### What the exercise asks
The required result is a copy of each line below in which "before" appears.

[[ Dataset section, beginning ]]

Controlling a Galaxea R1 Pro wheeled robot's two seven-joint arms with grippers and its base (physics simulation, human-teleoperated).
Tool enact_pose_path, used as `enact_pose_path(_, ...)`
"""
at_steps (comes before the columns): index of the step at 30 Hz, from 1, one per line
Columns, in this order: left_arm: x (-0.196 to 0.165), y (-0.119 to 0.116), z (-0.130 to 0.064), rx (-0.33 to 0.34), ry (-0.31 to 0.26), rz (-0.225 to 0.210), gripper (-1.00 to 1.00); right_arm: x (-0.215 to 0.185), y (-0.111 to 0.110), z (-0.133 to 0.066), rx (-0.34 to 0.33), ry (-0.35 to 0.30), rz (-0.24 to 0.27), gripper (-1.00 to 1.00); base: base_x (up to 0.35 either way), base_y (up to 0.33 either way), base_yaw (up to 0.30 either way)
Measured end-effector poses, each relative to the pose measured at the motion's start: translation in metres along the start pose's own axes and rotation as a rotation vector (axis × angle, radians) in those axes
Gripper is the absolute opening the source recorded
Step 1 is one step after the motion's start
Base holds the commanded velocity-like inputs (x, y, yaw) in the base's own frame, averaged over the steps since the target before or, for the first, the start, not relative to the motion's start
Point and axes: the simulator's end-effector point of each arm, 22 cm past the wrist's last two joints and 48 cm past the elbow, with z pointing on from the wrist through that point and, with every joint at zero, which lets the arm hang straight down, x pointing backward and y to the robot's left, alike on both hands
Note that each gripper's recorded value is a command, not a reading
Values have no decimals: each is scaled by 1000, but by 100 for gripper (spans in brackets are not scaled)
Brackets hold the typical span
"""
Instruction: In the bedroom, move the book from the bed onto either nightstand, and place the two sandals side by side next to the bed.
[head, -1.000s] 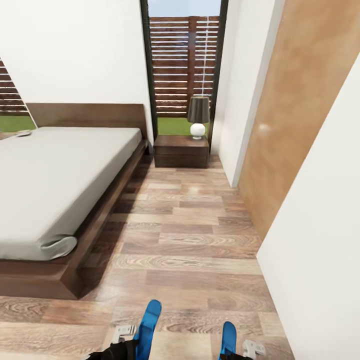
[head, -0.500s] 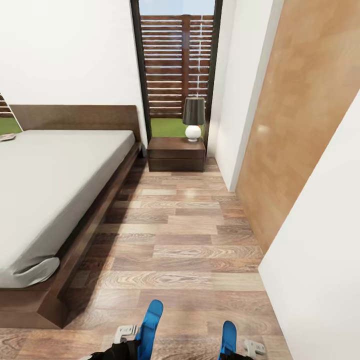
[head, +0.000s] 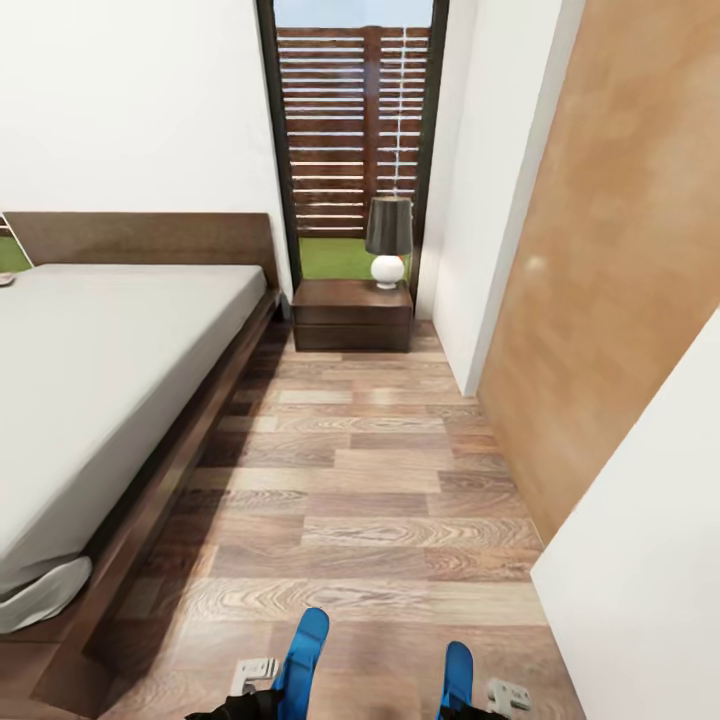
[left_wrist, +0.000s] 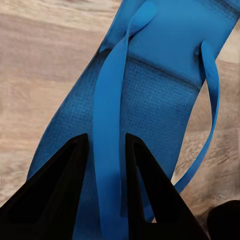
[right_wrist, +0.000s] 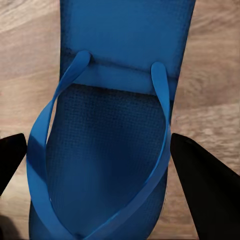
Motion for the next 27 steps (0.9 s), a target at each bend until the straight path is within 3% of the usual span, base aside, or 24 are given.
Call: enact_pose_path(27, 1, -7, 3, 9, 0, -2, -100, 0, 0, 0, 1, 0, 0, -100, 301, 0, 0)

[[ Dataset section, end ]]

### Task solution
at_steps (comes before the columns): index of the step at 30 Hz, from 1, one per line
Base holds the commanded velocity-like inputs (x, y, yaw) in the base's own frame, averaged over the steps since the target before or, for the first, the start, not relative to the motion's start

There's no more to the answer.